言われるまま緊張で出来損ないのロボットみたいな変な動きでおずおずと飛鳥のベッドに近寄る。


「どうしたの? なに突っ立ってるのよ。座りなさいよ」


「う、うん」


なんだか飛鳥のベッドに座るのがもったいなくて、思わずベッドと飛鳥を見つめてしまっていた。

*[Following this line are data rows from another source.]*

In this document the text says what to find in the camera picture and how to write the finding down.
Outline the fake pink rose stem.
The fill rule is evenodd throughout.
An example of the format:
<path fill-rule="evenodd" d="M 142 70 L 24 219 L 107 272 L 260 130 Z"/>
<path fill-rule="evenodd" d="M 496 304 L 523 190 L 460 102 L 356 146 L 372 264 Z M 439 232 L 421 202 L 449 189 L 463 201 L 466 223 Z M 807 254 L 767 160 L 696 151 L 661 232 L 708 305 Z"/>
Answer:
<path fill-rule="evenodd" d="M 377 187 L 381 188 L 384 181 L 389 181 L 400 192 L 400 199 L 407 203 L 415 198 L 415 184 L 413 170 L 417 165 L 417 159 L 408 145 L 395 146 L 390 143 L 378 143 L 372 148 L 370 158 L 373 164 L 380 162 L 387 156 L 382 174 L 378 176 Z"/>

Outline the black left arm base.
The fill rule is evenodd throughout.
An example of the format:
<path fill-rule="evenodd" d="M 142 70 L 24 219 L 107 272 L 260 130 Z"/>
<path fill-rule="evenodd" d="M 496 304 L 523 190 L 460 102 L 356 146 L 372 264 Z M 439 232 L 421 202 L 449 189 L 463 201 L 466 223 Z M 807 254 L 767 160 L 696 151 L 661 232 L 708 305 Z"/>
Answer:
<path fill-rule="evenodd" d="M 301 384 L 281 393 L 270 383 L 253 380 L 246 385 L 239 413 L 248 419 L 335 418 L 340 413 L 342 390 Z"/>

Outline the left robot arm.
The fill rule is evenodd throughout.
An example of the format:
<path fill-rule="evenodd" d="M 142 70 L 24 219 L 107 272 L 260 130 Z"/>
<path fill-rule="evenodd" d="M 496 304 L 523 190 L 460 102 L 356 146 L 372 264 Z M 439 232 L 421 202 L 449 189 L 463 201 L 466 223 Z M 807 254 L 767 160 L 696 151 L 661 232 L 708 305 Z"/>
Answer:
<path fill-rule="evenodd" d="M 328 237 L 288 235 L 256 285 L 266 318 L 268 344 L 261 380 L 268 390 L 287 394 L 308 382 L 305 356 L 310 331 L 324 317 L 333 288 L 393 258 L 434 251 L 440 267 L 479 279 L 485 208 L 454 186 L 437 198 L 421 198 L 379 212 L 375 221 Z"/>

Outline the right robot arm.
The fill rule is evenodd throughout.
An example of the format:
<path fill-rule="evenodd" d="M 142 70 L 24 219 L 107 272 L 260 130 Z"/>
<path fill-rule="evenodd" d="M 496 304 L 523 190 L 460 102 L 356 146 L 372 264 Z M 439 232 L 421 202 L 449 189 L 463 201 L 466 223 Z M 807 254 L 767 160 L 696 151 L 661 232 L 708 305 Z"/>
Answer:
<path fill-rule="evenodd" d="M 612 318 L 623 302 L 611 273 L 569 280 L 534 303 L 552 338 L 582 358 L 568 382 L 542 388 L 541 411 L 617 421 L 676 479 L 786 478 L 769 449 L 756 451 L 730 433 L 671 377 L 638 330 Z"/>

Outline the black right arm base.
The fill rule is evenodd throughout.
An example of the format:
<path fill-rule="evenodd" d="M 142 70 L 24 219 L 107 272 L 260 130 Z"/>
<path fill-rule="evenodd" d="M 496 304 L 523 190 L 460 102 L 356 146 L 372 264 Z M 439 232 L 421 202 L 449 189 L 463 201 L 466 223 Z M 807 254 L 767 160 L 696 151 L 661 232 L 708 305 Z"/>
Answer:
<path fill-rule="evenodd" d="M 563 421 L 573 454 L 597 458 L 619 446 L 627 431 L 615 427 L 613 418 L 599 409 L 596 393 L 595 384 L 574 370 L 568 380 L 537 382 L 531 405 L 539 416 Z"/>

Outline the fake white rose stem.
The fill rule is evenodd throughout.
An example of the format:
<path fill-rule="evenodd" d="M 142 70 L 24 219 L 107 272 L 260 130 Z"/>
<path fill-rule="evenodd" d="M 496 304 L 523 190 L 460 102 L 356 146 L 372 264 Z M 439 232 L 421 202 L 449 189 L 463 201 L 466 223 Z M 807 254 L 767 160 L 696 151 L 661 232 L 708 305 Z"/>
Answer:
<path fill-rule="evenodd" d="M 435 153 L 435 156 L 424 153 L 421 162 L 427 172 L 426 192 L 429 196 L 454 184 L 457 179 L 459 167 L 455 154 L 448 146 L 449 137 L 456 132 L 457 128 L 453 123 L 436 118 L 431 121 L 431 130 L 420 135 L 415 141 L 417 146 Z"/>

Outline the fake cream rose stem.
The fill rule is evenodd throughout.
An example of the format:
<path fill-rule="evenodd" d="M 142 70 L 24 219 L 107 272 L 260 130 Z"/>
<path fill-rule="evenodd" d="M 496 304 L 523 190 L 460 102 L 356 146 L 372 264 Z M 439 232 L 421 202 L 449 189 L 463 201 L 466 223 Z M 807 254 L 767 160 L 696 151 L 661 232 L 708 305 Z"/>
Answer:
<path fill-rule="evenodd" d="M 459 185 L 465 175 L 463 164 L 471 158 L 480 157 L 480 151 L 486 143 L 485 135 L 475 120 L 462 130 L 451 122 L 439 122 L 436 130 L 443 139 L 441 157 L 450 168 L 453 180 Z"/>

私にとっては飛鳥の部屋でさえ聖域だというのに! ベッドで隣になんて! 嬉しい!


「もうあんたの顔をウチで見ることはないのね


「寂しい……?」


「そんなんじゃない。って言いたいところだけど、名残惜しくはあるわね。月陽も姉さんたちもあなたと暮らすの楽しみにしてたから」


「そう、なんだ……」


月陽ちゃんはわからないけど咲良さんや伊吹さんが残念に思ってくれるのは容易に想像がついた。

そのせいか少し胸が痛んだ気がした。


「だからってあなたが気に病むことはないのよ? 勝手に決めた姉さんたちが悪いんだから」


「うん、そうだ、ねっ!?」


「姉さんたちもだけど私も寂しいんだからねっ」


「あ、ああ飛鳥さん!?」


飛鳥ちゃんに手を握られた! ど、どどどドキドキするよぉ……


「それと言っておきたいことがあるの」


「いい、言っておきたいこと!? な、なにかな!?」


「うん、私、別にあなたのことを避けてられたり、嫌ったりとかしてないから!」


「う、うん? はい?」


飛鳥は顔をずいっと近付けて言った。

頬はどこか赤らんで見えた。

私は状況が飲み込めずにいた。

でもそれはきっと飛鳥が悩んでいたことなんだ。

じゃないとこんなに力強く言ってくれるわけがない。

その証拠に私の手を握る飛鳥の手の力は少し強くなっていた。


「わかった!?」


「うん! わかった!」



「うん、し


分かればよし! さてと、それで今日は、これから帰るの?」


「うん。幸い、そんなに遠くないし」


「そう。そこまで送っていくわ」


「うん」


私が大きく理解を示した返事をすると飛鳥は満足したように笑み混じりに小さく頷くと私の手を離して、立ち上がった。

そうして帰宅することになり、私たちは部屋を出る。


「海佳ちゃん」


「あ、咲良さん」


「帰るの?」


「はい。帰ります」


「そう。ごはんくらい食べていけばいいのに」


「咲良姉さん……時間も時間だし、そういうわけにはいかないでしょ」


「残念ですけどまた今度。咲良さんの料理食べに来ますね」


飛鳥の部屋を出たところで偶然、咲良さんが通り過ぎるところだった。

たしかに咲良さんの言う通り咲良さんのごはんは食べたい。

でも外出届だけで宿泊届は出てないから寮に帰らなきゃいけない。

栞ちゃんも心配してるかもしれないし。


「ざんねん。ふふ、でも楽しみにしてるわね!」


「はい。それじゃあ咲良さん、また」


「えぇ、またね海佳ちゃん」


部屋の前で咲良さんと別れると階段を降りて玄関で靴を履く。


「ここでいいよ?」


「だめ。外まで見送らせて」


「そう? じゃあお言葉に甘えて」


外に出ると外に真っ暗になっていた。

夜風が肌寒い。


「……栞とは仲良いの?」


「栞ちゃん? うん、仲良くさせてもらってるよ?」


「あの子、人見知りなのに。何したの?」


「な、何もしてないよ!」


「……本当に? どうだか」


なんかいきなり栞ちゃんの話になったと思ったら謎に疑われてるんですけど!?



「……うー」


「くす、冗談よ。これからも栞と仲良くしてあげてね」


「うん、それはもちろんだよ!」


「……手は出さないでよね」


「出さないよ!?」


「くす、それじゃあまた学校でね」


「うん。飛鳥、またね」


私が抗議の声を上げると飛鳥はクスッと笑ってくれた。

こんな風に冗談になれたんだと噛み締めながら私は学院を目指して手を振り合って飛鳥と別れた。